▸ Exercise prompt: Quote verbatim the span of lines that begins the listing below and closes with the line containing "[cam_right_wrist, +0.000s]".

▸ Data block:
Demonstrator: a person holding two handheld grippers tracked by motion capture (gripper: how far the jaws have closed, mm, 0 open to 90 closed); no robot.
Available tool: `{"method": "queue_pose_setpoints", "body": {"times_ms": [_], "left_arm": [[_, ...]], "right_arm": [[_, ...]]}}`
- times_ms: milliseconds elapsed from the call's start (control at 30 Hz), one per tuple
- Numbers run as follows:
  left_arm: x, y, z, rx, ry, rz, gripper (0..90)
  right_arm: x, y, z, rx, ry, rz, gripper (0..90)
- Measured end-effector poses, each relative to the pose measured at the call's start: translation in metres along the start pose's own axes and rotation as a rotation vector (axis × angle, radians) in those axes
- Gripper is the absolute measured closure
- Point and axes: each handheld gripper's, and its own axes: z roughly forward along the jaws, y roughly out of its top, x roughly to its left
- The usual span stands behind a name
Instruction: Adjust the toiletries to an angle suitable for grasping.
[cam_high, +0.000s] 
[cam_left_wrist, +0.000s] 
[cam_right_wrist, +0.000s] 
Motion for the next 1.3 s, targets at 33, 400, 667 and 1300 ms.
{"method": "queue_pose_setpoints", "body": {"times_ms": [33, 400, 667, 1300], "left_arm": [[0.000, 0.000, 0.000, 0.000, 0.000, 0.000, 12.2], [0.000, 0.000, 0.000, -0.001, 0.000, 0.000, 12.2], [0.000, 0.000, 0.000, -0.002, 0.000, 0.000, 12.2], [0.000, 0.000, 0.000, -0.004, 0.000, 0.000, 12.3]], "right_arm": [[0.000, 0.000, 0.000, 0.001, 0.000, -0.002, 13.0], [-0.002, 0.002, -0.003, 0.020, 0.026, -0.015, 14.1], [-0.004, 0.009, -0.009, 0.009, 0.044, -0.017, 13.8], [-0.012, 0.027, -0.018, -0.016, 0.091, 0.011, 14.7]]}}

▸ Task response:
Demonstrator: a person holding two handheld grippers tracked by motion capture (gripper: how far the jaws have closed, mm, 0 open to 90 closed); no robot.
Available tool: `{"method": "queue_pose_setpoints", "body": {"times_ms": [_], "left_arm": [[_, ...]], "right_arm": [[_, ...]]}}`
- times_ms: milliseconds elapsed from the call's start (control at 30 Hz), one per tuple
- Numbers run as follows:
  left_arm: x, y, z, rx, ry, rz, gripper (0..90)
  right_arm: x, y, z, rx, ry, rz, gripper (0..90)
- Measured end-effector poses, each relative to the pose measured at the call's start: translation in metres along the start pose's own axes and rotation as a rotation vector (axis × angle, radians) in those axes
- Gripper is the absolute measured closure
- Point and axes: each handheld gripper's, and its own axes: z roughly forward along the jaws, y roughly out of its top, x roughly to its left
- The usual span stands behind a name
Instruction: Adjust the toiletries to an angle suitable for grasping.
[cam_high, +0.000s] 
[cam_left_wrist, +0.000s] 
[cam_right_wrist, +0.000s] 

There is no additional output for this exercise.